The political branches and others have debated this Article III question in several of the nation’s major wars, yet it remains unresolved, particularly with respect to the trial of domestic-law offenses. Moreover, that question is especially significant in the United States’ current armed conflicts against nonstate terrorist organizations, such as al Qaeda, because although members of such enemy forces, who lack international law “combatant immunity,” can often be tried in Article III courts for violation of U.S. criminal laws, Congress has recently authorized military commissions to try such enemy forces for certain domestic-law, war-related offenses. Moreover, during the recent campaign, President Trump indicated that he intends to increase the use of military tribunals—including even to try United States citizens.

In attempting to justify the constitutionality of such military trials, the government and several judges on the U.S. Court of Appeals for the D.C. Circuit have turned to the Lincoln assassination commission as a leading precedent, one that is said to help establish a political branch practice that should inform our current constitutional understandings of the proper scope of military jurisdiction.
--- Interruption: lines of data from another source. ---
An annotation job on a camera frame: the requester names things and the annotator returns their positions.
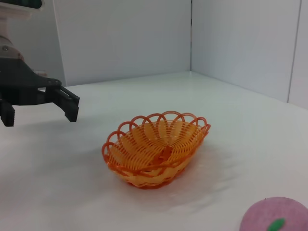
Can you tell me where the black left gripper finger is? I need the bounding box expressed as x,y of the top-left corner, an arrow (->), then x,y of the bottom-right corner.
45,85 -> 80,123
0,98 -> 16,127

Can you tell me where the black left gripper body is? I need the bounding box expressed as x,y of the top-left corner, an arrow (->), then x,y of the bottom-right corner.
0,57 -> 62,106

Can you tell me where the orange plastic woven basket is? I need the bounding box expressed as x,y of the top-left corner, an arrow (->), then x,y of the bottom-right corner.
101,110 -> 211,190

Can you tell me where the pink peach with green leaf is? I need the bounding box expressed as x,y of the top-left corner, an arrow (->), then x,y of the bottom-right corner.
239,196 -> 308,231

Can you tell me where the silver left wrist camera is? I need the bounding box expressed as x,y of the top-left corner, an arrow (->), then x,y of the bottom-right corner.
0,0 -> 44,12

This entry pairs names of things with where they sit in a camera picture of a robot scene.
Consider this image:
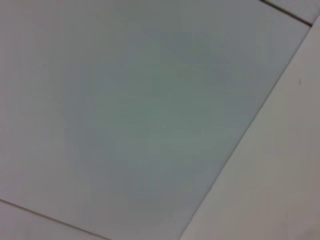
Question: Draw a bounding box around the white partition panel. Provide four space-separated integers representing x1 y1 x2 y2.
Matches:
0 0 314 240

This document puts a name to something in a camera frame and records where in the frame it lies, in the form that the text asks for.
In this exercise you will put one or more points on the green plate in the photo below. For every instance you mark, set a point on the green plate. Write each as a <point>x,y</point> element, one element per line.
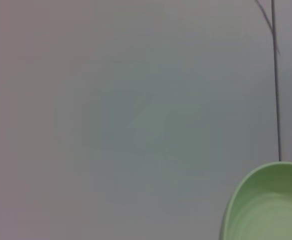
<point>271,207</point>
Such reliance on the Lincoln trial as legal authority is, in one sense, understandable, because that proceeding was, in Judge Kavanaugh’s words, “the highest-profile and most important U.S. military commission precedent in American history,” and thus it would be striking—indeed, a significant constitutional embarrassment—to conclude that the trial was unlawful.

As this Article demonstrates, however, such respect for the Lincoln assassination trial as a canonical constitutional precedent would itself be historically anomalous. For almost 150 years it was virtually unthinkable for anyone to rely upon that proceeding as venerated legal authority: as one esteemed expert wrote, the Lincoln trial was a case of military jurisdiction that “no self-respecting military lawyer [would] look straight in the eye.
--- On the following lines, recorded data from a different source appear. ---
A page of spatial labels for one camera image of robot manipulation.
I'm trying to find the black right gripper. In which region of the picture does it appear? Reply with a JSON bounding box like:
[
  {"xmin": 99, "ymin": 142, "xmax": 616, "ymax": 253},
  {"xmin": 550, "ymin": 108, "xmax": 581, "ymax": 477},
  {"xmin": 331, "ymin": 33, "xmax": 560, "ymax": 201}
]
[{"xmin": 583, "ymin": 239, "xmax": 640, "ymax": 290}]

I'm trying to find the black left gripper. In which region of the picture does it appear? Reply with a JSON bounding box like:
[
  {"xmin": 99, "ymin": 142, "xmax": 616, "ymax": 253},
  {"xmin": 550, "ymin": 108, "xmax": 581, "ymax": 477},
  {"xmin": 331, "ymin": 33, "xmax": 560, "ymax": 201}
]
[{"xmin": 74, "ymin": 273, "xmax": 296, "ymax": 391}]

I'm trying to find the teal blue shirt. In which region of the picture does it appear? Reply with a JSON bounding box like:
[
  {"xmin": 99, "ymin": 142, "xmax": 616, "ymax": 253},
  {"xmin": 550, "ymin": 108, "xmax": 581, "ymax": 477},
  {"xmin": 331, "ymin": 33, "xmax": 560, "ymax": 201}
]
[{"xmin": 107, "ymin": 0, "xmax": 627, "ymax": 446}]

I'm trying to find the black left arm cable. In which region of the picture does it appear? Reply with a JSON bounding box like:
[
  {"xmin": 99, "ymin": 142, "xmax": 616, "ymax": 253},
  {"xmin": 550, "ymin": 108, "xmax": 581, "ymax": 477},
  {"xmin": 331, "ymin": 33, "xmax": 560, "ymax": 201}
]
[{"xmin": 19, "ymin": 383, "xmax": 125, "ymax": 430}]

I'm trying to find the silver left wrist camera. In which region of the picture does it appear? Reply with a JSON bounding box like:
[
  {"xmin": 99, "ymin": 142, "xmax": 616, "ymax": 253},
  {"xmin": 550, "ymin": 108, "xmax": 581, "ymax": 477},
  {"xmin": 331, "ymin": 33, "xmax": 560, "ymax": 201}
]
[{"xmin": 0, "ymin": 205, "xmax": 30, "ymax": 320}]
There is a rich and familiar literature on many of the great constitutional questions raised during the Civil War—on issues such as secession, habeas suspension, emancipation, and presidential prerogatives. This is, however, the first comprehensive account of one of the most important and most dramatic of the constitutional debates of that war and its aftermath, involving the permissible scope of military justice and whether certain wartime exigencies might justify circumvention of Article III’s guarantees. All three branches engaged on this difficult question during and after the war, but it resisted resolution; indeed, it was the rare constitutional problem that flummoxed even Lincoln himself. At war’s end, the President and many of his congressional allies appeared to be on the verge of repudiating the system of military tribunals that Lincoln himself had superintended. His assassination, however, prompted his successor to convene the most controversial military trial of them all, an audacious proceeding that not only revived the heated debate over the constitutional question, but also precipitated one of the only instances in the nation’s history in which the Executive actually disregarded a judicial order—an action to prevent the Article III courts from adjudicating a challenge to their own displacement. The Article uncovers this fascinating but long-neglected chapter in the history of constitutional war powers.

The article also carefully examines the place of the Lincoln trial in the nation’s constitutional discourse over the past century and a half—the ways in which that proceeding, and other Civil War military trials, have been accorded authority, or dismissed as nonauthoritative, by later generations. This broader historical narrative is not only of direct significance to the ongoing constitutional litigation challenging such military trials, but can also inform current academic and judicial debates about whether and under what circumstances political branch practice, especially high-profile precedents, ought to inform, or “liquidate,” the meaning or proper application of the Constitution.